Mariana guardó silencio unos segundos.

—Te admiro mucho, mamá. No sé si yo podría soportar lo que tú has pasado.

Colgué con lágrimas en los ojos, pero también con una pequeña chispa de esperanza encendida en el pecho.

Poco a poco empecé a reconstruirme. Me inscribí en clases de cerámica en la Casa de Cultura del barrio. Al principio me sentía torpe y fuera de lugar entre señoras mayores y jóvenes artistas, pero pronto descubrí que mis manos podían crear algo hermoso del barro y el dolor.

Un día, mientras moldeaba una taza imperfecta pero única, la maestra me sonrió:

—Lucía, tienes talento para esto. ¿Nunca pensaste dedicarte al arte?

Me reí por primera vez en mucho tiempo.

—Siempre pensé que no tenía tiempo para mí —le confesé.

—Pues ahora es tu momento —me dijo ella.

Las palabras resonaron en mi cabeza durante días.

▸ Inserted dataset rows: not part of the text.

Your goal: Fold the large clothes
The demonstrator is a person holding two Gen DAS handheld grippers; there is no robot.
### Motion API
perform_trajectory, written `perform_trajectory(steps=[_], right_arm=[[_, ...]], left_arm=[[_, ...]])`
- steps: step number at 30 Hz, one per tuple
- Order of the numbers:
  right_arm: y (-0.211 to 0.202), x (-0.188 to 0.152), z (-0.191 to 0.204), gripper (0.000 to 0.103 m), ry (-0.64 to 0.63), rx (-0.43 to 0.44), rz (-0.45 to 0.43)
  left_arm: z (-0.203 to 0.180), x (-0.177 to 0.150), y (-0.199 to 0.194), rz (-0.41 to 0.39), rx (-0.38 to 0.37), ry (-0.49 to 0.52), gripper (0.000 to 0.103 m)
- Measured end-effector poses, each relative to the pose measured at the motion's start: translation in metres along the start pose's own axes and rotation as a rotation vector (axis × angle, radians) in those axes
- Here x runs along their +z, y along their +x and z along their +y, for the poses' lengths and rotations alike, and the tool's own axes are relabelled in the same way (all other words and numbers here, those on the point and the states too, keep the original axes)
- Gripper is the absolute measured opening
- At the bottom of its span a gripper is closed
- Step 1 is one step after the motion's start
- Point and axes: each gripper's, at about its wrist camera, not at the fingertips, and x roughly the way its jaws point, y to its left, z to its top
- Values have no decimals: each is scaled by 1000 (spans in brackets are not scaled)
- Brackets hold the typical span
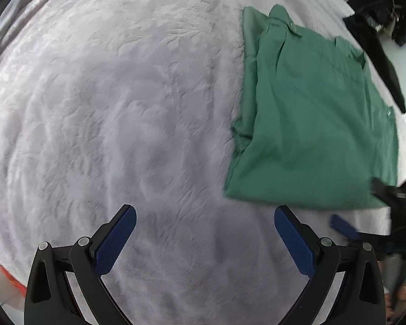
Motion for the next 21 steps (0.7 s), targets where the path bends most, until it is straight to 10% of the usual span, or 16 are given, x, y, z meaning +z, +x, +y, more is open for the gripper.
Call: perform_trajectory(steps=[5,7,8,9,21], right_arm=[[20,12,-10,90,90,125,-33],[20,14,-8,57,98,144,-34],[18,15,-6,17,96,124,-39],[14,16,-4,7,91,130,-47],[-21,18,43,7,-62,228,-55]], left_arm=[[6,22,11,20,-157,-61,102],[7,30,16,30,-208,-75,102],[8,36,19,32,-244,-83,102],[6,38,20,32,-271,-89,102],[-47,132,78,115,-540,-71,102]])
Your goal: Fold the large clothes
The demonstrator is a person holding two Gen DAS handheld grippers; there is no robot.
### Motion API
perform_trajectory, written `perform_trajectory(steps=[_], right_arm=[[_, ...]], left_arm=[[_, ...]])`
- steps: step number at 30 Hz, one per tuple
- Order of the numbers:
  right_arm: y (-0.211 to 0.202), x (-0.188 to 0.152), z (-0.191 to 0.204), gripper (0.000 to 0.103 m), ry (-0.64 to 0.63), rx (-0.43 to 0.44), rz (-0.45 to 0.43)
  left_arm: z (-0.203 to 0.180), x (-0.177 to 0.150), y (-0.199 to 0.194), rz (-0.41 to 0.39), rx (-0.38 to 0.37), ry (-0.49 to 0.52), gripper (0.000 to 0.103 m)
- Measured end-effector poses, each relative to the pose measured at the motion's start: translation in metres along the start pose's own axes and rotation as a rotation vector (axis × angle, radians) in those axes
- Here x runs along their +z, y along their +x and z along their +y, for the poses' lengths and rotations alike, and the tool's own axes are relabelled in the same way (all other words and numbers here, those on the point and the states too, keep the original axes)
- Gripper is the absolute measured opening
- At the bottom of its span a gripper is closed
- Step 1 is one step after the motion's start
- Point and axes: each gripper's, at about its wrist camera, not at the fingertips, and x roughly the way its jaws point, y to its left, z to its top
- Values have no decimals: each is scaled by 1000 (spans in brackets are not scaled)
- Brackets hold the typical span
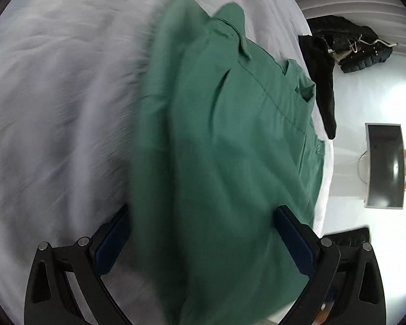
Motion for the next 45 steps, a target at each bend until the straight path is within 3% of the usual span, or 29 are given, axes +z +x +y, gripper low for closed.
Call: perform_trajectory(steps=[1,2,3,4,6,9,13,15,17,18,22,27,32,35,39,41,43,45], right_arm=[[0,0,-1,7,-1,-3,6],[1,-1,-3,7,2,-20,24],[2,-1,-5,9,3,-45,44],[4,-2,-7,11,0,-80,75],[4,-6,-5,11,-58,-192,181],[-25,-6,12,11,-207,-273,162],[-71,27,25,8,-313,-449,-73],[-67,45,15,7,-311,-498,-82],[-43,60,-14,5,-270,-563,14],[-34,61,-26,0,-247,-563,47],[-30,59,-33,0,-269,-515,52],[-78,58,-31,1,-223,-337,17],[-182,59,-49,4,-163,-275,-159],[-229,61,-79,4,-77,-261,-237],[-263,59,-115,7,-5,-275,-269],[-270,58,-123,7,11,-258,-276],[-276,57,-127,7,18,-259,-282],[-280,60,-129,7,29,-251,-290]], left_arm=[[-4,5,4,-3,-4,-1,99],[-10,7,5,-13,7,9,88],[-18,4,8,-17,33,34,47],[-27,7,12,-10,79,66,21],[-41,-2,16,-25,137,114,17],[-58,-4,8,-59,176,180,16],[-84,-6,-4,-114,195,226,14],[-101,-12,-13,-139,200,260,13],[-127,-18,-20,-161,200,304,13],[-140,-19,-20,-165,192,322,13],[-210,-36,-9,-182,226,468,13],[-304,-57,23,-184,259,651,13],[-380,-77,100,-124,333,811,13],[-399,-87,162,-64,373,837,13],[-405,-102,234,6,471,870,14],[-403,-109,258,14,538,896,22],[-401,-114,264,37,514,889,59],[-403,-120,255,35,448,871,68]])
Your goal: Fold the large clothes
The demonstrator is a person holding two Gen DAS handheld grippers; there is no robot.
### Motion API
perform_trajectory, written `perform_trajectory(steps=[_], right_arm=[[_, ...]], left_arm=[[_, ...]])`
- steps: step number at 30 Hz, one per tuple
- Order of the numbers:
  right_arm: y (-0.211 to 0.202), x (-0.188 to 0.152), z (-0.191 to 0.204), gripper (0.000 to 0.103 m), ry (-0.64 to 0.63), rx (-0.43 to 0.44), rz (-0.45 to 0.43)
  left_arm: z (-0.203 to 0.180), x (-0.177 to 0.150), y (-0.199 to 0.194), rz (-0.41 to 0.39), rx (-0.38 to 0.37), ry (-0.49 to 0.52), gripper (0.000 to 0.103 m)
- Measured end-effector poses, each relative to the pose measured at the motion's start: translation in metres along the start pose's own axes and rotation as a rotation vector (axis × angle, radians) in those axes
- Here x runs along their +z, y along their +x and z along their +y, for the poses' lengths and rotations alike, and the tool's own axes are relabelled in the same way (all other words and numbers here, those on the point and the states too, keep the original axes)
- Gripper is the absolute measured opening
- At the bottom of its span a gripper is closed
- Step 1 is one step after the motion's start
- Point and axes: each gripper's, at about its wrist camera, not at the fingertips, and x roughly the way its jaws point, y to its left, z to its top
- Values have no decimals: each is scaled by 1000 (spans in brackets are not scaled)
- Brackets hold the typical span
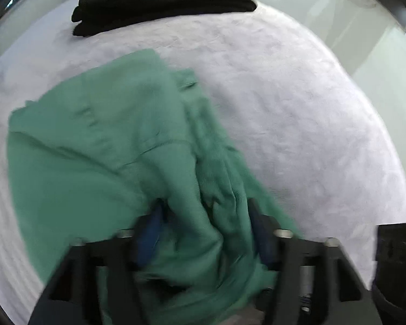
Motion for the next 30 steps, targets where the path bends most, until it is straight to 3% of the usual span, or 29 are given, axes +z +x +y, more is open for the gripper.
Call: perform_trajectory(steps=[4,6,7,8,9,10,13,16,20,21,22,23,24,27,30], right_arm=[[-5,16,-3,7,21,25,-16],[-16,25,-6,8,37,59,-23],[-19,31,-7,10,53,95,-33],[-23,41,-13,30,69,130,-41],[-24,44,-10,63,81,159,-53],[-25,51,-11,72,92,209,-66],[-6,68,2,73,98,280,-22],[22,89,22,73,48,252,41],[49,113,57,73,-56,197,100],[56,118,66,66,-87,154,118],[65,124,79,51,-136,70,129],[75,128,89,5,-181,-14,140],[75,129,98,5,-218,-40,134],[50,127,125,5,-343,13,47],[37,138,107,5,-285,5,15]], left_arm=[[-8,0,-29,-50,-108,18,68],[-2,-7,-55,-123,-141,7,68],[5,-6,-66,-151,-142,-7,83],[19,-11,-81,-185,-135,-33,92],[29,-15,-91,-210,-119,-56,102],[45,-20,-102,-227,-83,-89,102],[90,-41,-115,-235,45,-176,102],[133,-65,-114,-218,174,-270,102],[176,-96,-93,-149,254,-377,102],[181,-99,-86,-133,262,-394,102],[186,-104,-81,-115,271,-410,102],[189,-111,-76,-97,279,-425,102],[189,-114,-72,-82,282,-438,102],[180,-117,-72,-97,267,-443,102],[167,-111,-64,-103,255,-409,102]])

A veces Julián me llamaba para hablar de los hijos o para preguntarme por algún papel perdido en la casa. Su voz ya no me dolía tanto como antes; era solo un eco lejano de otra vida.

Verónica intentó buscarme varias veces. Un día la encontré esperándome afuera del trabajo.

—Lucía, por favor…

La miré fijamente.

—¿Por qué? ¿Por qué él? ¿Por qué tú?

Verónica bajó la cabeza.

—No lo planeamos… Empezó después del divorcio… Yo también estaba sola…

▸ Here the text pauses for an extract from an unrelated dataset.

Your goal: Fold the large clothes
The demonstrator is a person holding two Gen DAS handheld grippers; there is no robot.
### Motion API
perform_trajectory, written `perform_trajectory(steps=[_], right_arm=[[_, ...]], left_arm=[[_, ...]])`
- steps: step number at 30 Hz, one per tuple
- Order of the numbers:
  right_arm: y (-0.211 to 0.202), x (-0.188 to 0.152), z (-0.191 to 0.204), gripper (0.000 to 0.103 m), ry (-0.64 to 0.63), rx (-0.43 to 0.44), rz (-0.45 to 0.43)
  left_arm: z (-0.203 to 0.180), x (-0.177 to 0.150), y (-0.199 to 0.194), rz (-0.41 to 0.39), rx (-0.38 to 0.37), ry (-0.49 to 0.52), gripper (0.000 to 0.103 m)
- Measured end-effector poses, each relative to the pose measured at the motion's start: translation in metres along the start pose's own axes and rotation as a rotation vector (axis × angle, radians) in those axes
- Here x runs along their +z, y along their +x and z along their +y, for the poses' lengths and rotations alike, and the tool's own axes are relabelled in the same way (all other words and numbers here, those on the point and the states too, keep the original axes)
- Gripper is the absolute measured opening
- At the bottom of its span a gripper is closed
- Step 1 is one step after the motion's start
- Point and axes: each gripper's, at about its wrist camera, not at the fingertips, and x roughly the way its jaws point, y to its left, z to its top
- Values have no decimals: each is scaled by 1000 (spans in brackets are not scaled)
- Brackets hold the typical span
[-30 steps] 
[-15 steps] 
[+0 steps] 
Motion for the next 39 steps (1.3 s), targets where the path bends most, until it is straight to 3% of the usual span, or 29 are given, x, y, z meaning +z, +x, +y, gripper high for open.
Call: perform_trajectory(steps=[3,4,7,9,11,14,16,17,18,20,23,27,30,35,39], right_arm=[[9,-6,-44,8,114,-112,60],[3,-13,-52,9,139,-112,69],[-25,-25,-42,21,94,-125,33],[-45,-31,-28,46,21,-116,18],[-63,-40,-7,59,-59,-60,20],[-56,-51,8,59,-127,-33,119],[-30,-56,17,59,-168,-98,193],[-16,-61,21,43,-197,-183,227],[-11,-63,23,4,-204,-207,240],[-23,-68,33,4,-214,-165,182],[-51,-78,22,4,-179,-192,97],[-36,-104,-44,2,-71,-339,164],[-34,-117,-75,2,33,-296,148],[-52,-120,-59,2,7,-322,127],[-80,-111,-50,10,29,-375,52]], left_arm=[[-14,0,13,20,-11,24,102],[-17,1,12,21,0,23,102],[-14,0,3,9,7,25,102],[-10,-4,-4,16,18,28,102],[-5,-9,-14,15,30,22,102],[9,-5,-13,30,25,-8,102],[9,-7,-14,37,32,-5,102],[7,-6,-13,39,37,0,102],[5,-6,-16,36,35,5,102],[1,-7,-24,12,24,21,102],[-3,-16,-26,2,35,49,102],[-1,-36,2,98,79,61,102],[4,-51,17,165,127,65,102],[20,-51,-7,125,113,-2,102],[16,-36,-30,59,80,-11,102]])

—¿Y pensaste en mí alguna vez? —le pregunté con rabia contenida.

—Todo el tiempo —susurró ella—. Pero no pude evitarlo.

La dejé ahí, bajo la lluvia ligera que empezaba a caer sobre la ciudad. No tenía fuerzas para odiarla ni para perdonarla todavía.

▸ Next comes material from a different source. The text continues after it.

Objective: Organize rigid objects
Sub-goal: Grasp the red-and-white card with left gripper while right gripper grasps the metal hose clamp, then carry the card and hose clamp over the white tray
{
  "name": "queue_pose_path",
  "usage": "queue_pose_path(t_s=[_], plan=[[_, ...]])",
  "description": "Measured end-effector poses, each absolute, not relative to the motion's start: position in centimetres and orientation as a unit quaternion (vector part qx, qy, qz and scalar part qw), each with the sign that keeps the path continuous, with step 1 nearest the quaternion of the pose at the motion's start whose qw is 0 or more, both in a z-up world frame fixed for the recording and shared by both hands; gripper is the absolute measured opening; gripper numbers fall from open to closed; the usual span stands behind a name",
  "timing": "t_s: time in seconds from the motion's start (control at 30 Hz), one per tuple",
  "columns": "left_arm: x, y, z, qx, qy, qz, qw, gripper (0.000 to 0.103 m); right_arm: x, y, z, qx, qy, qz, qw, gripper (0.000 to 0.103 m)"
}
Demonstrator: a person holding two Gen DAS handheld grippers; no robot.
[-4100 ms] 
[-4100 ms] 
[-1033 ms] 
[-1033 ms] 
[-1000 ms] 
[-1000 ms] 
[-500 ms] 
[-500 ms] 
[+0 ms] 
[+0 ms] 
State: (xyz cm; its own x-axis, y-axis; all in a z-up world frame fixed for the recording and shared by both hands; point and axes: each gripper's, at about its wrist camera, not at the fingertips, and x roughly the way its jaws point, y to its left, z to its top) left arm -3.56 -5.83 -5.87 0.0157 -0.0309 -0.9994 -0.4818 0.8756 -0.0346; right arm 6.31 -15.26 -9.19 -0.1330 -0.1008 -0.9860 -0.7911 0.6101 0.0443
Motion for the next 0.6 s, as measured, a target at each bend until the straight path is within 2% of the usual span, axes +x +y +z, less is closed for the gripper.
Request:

Con el paso del tiempo aprendí a vivir con el dolor como quien aprende a caminar con una herida vieja: cojeando al principio, pero avanzando igual. Descubrí nuevas amigas en el taller de cerámica; mujeres como yo, con historias rotas y ganas de empezar otra vez.

Un día Emiliano vino a visitarme.

—Mamá —me dijo mientras tomábamos café en la terraza—, te ves diferente… más feliz.

Sonreí.

—Estoy aprendiendo a quererme otra vez —le respondí—. Y eso es más difícil que cualquier divorcio.

Ahora miro hacia atrás y me doy cuenta de que nadie me robó la vida; simplemente dejé partes de mí misma olvidadas por cuidar a otros. Hoy intento recuperarlas poco a poco: en cada taza de cerámica imperfecta, en cada página leída bajo el sol del mercado, en cada conversación honesta conmigo misma.

A veces me pregunto: ¿cuántas mujeres como yo han sentido que su vida ya no les pertenece? ¿Cuántas han tenido que perderlo todo para encontrarse a sí mismas?

¿Y tú? ¿Alguna vez sentiste que te robaron la vida o lograste recuperarla antes de perderte por completo?